We have so far considered books of church history and Christian biography. There is a third class of books that belongs with these first two, books that are likewise a window on the church’s past and an account of an individual Christian life. These are the great library of Christian autobiography. Autobiography comes in different forms: actual memoirs, journals intended for publication, diaries that may never have been intended for publication, and still others. Perhaps the two greatest Christian books ever written, at least as measured by their genius and their influence through the ages, are Augustine’s Confessions and John Bunyan’s Pilgrim’s Progress. Both are autobiographies, though the former more obviously so than the latter. Bunyan’s three greatest books are all the story of his own life: Grace Abounding to the Chief of Sinners, an actual memoir; The Holy War, the account of his spiritual experience under the image of the conquest and then defense of the city of Mansoul; and Pilgrim’s Progress, the same story as an account of a pilgrimage from the City of Destruction to the Celestial City. Bunyan informs his readers that it is the same story that is being told in Pilgrim’s Progress and Grace Abounding by including in both several sections that are the same virtually word for word. It goes without saying that any well-read Christian should read both the Confessions (at least the first ten books, which books comprise the actual autobiography, and in a good translation, especially the new one by Henry Chadwick) and Pilgrim’s Progress more than once. Spurgeon is said to have read Pilgrim’s Progress more than fifty times and Alexander Whyte suggested that this was one thing in which he had done the great London preacher better!
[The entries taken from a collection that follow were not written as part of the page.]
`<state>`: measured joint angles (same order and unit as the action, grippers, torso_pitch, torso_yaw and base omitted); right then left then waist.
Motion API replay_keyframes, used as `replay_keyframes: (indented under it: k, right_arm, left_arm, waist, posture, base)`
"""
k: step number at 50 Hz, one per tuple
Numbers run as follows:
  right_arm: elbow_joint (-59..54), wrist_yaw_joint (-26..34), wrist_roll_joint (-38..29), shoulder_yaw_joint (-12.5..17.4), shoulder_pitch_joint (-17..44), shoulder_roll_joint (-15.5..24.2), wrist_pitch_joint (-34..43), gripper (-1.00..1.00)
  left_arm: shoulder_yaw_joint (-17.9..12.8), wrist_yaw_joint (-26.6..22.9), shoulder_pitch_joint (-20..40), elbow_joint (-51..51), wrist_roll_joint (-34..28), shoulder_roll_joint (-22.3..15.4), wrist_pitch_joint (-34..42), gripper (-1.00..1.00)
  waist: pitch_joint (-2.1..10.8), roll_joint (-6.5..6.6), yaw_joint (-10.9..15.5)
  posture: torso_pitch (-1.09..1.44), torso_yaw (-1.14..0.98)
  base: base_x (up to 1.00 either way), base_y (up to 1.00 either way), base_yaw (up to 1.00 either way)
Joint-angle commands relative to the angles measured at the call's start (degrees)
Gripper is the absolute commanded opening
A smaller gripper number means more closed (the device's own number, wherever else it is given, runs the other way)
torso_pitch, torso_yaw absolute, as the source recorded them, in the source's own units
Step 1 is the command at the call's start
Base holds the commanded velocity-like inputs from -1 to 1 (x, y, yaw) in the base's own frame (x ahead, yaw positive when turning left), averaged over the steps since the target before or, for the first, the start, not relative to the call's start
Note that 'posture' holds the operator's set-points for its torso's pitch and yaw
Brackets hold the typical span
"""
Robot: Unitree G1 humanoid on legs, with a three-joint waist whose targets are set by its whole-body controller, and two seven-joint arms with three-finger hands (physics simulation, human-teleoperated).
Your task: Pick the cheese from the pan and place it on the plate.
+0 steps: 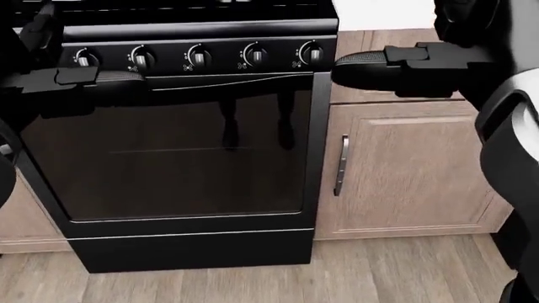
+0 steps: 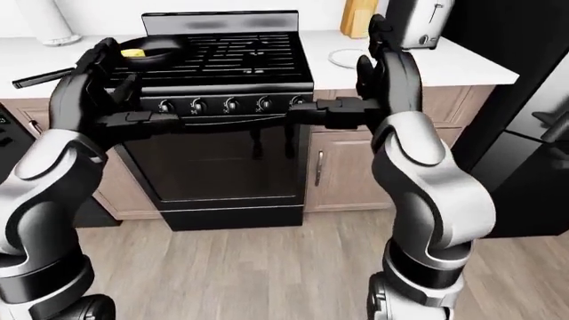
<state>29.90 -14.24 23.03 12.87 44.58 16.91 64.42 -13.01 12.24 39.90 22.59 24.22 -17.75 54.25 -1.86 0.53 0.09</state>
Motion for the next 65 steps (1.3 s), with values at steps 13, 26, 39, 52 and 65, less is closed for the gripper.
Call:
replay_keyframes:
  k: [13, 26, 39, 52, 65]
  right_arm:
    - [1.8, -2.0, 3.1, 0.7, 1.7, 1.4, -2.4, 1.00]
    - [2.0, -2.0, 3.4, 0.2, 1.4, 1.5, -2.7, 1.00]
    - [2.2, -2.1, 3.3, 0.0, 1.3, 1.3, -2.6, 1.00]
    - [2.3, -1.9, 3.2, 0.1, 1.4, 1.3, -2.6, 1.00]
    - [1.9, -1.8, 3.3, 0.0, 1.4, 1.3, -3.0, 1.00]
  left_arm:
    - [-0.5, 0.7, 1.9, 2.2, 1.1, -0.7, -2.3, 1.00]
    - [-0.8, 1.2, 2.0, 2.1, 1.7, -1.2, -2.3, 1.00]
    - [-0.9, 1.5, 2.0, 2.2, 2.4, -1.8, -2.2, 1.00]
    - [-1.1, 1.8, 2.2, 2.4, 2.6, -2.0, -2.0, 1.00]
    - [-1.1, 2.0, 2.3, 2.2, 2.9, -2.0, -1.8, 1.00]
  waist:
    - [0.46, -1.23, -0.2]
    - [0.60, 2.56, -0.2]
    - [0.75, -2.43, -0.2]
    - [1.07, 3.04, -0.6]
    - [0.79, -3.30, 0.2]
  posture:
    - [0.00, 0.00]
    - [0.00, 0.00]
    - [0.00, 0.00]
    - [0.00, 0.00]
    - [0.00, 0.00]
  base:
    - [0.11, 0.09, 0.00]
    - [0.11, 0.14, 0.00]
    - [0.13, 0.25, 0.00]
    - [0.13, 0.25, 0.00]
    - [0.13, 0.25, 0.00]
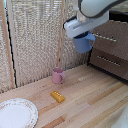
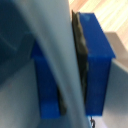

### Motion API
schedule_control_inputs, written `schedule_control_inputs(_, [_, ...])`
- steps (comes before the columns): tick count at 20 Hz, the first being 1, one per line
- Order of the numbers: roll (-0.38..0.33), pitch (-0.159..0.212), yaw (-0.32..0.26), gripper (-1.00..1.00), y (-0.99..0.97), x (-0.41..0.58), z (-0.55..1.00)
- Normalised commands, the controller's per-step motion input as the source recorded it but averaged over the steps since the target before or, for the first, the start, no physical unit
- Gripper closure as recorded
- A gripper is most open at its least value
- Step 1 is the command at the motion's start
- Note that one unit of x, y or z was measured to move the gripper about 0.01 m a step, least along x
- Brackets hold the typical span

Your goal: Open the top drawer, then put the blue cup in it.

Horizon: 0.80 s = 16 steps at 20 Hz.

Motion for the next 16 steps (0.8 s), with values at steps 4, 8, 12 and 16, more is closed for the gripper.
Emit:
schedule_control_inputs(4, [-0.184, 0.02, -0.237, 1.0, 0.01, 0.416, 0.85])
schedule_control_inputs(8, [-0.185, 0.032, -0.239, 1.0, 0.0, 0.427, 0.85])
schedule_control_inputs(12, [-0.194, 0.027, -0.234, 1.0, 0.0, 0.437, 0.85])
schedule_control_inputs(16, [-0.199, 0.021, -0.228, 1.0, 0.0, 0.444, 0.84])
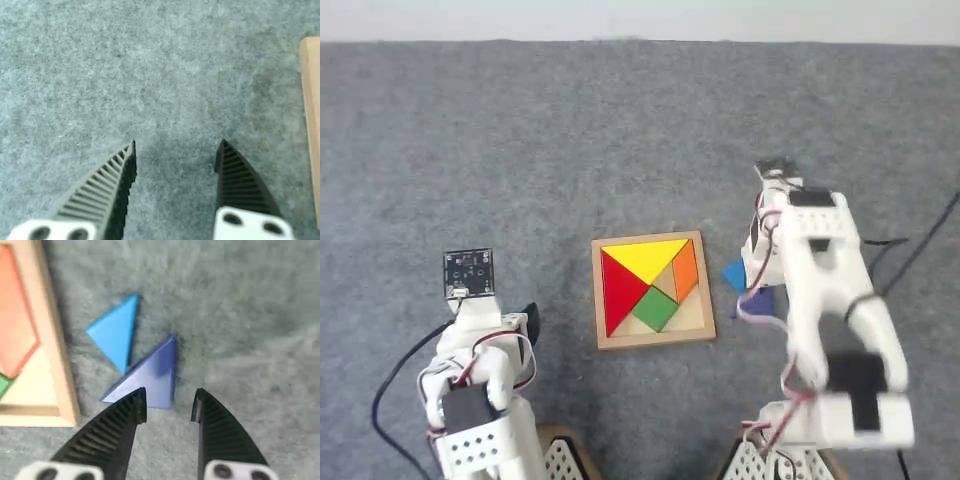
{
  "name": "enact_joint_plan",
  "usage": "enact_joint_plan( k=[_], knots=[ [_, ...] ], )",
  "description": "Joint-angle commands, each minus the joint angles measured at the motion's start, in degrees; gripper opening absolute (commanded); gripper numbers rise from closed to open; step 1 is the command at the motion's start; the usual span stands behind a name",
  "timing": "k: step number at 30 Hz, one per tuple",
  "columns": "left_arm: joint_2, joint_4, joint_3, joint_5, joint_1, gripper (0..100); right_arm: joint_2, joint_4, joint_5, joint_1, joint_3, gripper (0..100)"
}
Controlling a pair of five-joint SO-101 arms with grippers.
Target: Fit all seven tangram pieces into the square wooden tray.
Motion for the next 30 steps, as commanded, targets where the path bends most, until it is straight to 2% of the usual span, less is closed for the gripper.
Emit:
enact_joint_plan(
  k=[1, 5, 10, 12, 15, 21, 26, 30],
  knots=[
    [-0.88, 0.26, -0.48, 0.53, -0.26, 24, -17.71, -7.96, 0.18, -4.09, 15.03, 14.4],
    [-0.88, 0.26, -0.48, 0.53, -0.26, 24, -23.52, -12.35, -5.27, -7.78, 23.21, 17.7],
    [-0.88, 0.26, -0.48, 0.53, -0.26, 24, -19.74, -13.67, -20.13, -9.89, 23.03, 40.1],
    [-0.88, 0.26, -0.48, 0.53, -0.26, 24, -17.71, -15.25, -25.23, -9.8, 22.15, 41.9],
    [-0.88, 0.26, -0.48, 0.53, -0.26, 24, -14.11, -17.1, -27.69, -9.19, 20.04, 38.8],
    [-0.88, 0.26, -0.48, 0.53, -0.26, 24, -3.65, -17.1, -26.9, -9.27, 15.21, 24.0],
    [-0.88, 0.26, -0.48, 0.53, -0.26, 24, 3.65, -12.18, -25.23, -9.01, 9.67, 19.0],
    [-0.88, 0.26, -0.48, 0.53, -0.26, 24, 4.09, -10.68, -24.97, -8.84, 8.26, 14.9]
  ],
)
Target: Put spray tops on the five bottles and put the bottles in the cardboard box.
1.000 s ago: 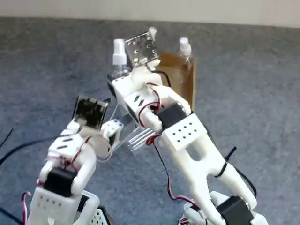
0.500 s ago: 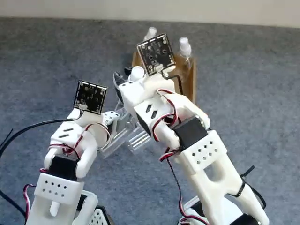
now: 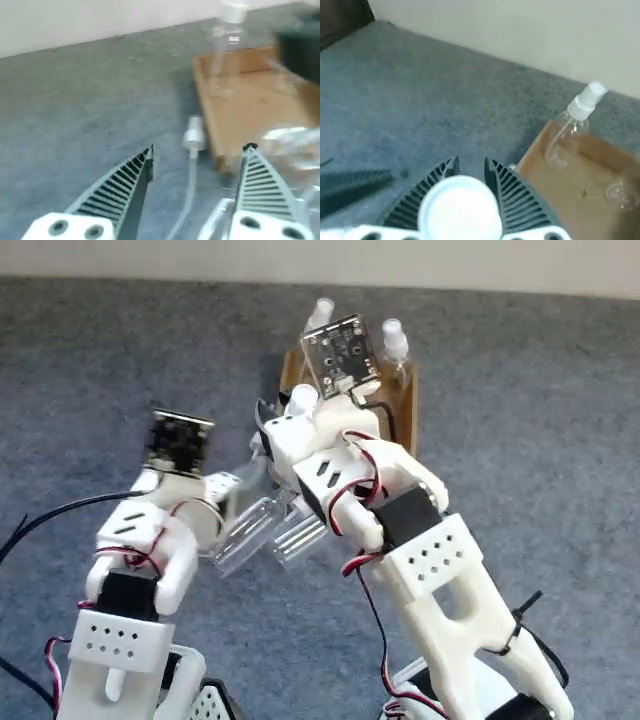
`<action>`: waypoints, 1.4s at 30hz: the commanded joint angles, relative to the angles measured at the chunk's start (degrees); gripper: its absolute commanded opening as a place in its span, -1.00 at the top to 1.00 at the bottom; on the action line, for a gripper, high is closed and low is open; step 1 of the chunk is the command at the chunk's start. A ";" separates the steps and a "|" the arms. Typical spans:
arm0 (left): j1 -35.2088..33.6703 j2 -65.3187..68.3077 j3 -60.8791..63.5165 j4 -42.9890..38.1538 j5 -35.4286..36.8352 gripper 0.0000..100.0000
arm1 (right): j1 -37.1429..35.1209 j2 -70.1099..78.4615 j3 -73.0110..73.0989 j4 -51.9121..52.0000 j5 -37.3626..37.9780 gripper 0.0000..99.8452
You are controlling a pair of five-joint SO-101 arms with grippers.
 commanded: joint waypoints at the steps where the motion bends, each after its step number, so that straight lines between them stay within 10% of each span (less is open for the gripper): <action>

But there is no end of great autobiographies. Some of them have been immensely influential. The journals or diaries of David Brainerd, the early colonial missionary to Native Americans of Massachusetts and New Jersey, were after his death edited and published by Jonathan Edwards as An Account of the Life of David Brainerd. The book is mostly Brainerd not Edwards; hence it deserves to be treated as an autobiography. It became one of the seminal works of what we today know as the modern missionary movement, the enterprise that, in time and by God’s grace, has completely shifted Christendom’s center of gravity from Europe and North America to the two-third’s world. The number of men and women who decided upon a missionary life after reading Brainerd is very large. Be careful what you read! A modern work of the same type – diaries published posthumously – is The Journals of Jim Elliot, edited by the martyred missionary’s wife Elisabeth. They make inspiring reading for a Christian young person wanting to live his or her life for the Lord.
Autobiographies, of course, do not always cover the author’s entire life. Grace Abounding covers only the early life, conversion, and early Christian experience of John Bunyan (the first edition was published 22 years before his death, though subsequent editions added some later detail). C.S. Lewis’ wonderful Surprised By Joy takes his story only through his conversion. Thomas Boston’s Memoir, on the other hand, begins with his birth in 1676 and includes a remarkable few pages near the end describing the great Scottish pastor’s end of life self-examination! Nor are these self-narrated Lives by any means the same. Edith Schaeffer’s The Tapestry is a rambling narrative that tells the Schaeffer story in detail. The Roman Catholic Frenchwoman Elisabeth Leseur’s story of her difficult life married to a spiritually hostile husband (who converted after her death, eventually entered the priesthood, and later published her diaries as an act of personal devotion!) is almost entirely an account of inner reflection. My Spirit Rejoices is a great read for the discerning Reformed woman! Andrew Bonar’s Diary is a combination of both narrative and reflection and is a very valuable book for its encouragement in the life of faith.
Some autobiographies are tough sledding but repay the work. I think here of a book such as the Memoirs of James Fraser of Brea, the Scottish covenanter, a book so full of rich spiritual matter that Alexander Whyte preached a series of evening sermons on it that was later published as a book! Other autobiographies read like a novel. I’m thinking of one of the literary masterpieces of the 20th century, Sheldon Vanauken’s A Severe Mercy. This is the story of a young couple’s romance, their finding Christ while studying at Oxford, her subsequent and early death, and the crisis of faith this caused for her devastated husband. C.S. Lewis exerted an influence upon their coming to faith and included in the book are some of his letters to Sheldon that include what have become some of his most famous statements in recommendation of the Christian faith. If you have not read Vanauken you have a treat in store!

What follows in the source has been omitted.